To put this into perspective, the current top-end networking standards are 40GbE and 100GbE, which support 40Gbps and 100Gbps respectively. The IEEE is currently working on a standard for 400 Gigabit Ethernet
(GbE), which is due to be ratified around 2017. From the IDF abstract, it sounds like MXC is all about the underlying link technology — the connector, the cabling, the transceiver — while something like 400GbE would actually manage the signaling and data transfer over that link.
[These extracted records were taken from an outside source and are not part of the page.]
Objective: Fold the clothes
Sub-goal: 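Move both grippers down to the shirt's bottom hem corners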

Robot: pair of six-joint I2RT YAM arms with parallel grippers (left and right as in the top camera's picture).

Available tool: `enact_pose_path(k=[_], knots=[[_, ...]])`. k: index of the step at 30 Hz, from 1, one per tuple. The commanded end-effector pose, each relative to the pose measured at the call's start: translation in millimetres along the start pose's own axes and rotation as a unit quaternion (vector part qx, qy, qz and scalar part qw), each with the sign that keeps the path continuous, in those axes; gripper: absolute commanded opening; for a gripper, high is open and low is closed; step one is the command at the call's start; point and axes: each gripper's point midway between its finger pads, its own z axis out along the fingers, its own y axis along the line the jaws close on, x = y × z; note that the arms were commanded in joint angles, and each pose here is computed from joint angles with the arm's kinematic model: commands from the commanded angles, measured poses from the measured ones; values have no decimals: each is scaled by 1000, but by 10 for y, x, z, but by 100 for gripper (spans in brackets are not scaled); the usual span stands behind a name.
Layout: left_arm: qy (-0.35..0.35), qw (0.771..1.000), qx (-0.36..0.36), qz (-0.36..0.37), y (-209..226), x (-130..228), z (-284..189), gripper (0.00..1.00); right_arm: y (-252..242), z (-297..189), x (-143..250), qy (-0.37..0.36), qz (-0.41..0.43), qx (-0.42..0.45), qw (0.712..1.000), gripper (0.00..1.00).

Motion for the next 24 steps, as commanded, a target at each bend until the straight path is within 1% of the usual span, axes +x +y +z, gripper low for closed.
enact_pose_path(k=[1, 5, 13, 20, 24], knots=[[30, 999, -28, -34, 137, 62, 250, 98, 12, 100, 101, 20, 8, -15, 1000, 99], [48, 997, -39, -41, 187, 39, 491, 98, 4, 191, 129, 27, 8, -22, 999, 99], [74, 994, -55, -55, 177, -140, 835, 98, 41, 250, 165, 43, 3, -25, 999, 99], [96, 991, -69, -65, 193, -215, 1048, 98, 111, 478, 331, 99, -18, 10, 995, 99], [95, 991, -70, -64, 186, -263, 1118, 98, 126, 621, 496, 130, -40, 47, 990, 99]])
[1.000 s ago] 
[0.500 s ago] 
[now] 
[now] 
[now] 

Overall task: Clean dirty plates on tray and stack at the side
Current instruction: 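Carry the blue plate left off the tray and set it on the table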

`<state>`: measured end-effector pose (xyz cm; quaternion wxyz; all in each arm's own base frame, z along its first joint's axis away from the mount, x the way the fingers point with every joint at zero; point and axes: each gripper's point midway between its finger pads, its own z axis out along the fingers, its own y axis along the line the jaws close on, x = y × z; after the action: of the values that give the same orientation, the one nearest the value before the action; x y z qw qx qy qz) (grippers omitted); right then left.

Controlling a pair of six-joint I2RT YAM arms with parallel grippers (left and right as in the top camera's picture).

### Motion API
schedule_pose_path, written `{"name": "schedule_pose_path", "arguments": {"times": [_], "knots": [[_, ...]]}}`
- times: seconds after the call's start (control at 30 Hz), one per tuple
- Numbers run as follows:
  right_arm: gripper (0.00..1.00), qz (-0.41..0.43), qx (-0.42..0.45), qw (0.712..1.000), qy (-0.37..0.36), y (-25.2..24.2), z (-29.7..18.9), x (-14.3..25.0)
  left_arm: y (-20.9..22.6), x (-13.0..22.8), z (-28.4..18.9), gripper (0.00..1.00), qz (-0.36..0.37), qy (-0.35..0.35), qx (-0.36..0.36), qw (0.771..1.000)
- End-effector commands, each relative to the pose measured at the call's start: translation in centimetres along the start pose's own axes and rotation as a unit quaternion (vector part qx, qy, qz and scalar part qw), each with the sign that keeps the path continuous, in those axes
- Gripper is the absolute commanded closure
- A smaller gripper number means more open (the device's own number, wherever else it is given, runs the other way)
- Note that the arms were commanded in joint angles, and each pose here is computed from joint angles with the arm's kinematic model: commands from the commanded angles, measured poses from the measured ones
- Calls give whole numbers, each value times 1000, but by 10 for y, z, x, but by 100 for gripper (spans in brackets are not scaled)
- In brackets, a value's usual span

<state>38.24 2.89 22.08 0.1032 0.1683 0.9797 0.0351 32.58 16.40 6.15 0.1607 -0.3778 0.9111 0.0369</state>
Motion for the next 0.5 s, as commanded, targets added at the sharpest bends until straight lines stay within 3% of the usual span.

When it comes to fiber-optic networking, Intel isn’t the first company that springs to mind — usually it’s IBM, Cisco, or one of the supercomputer makers like Cray. Way back in 2010, though, we wrote a story about Intel’s silicon photonics R&D department creating chips capable of 50Gbps, with the potential to scale up to 1Tbps — and now, three years later, it seems Intel has produced a transceiver that’s capable of even faster operation. Perhaps more famously, the silicon photonics lab also produced Light Peak — an optical interconnect that started at 10Gbps per channel, but which could scale up to 100Gbps. For a variety of reasons, though, Light Peak never made it to market and instead we got a copper-wire version called Thunderbolt — and even with the revised version (Thunderbolt 2) coming to market later in 2013, it’s still stuck at 10Gbps.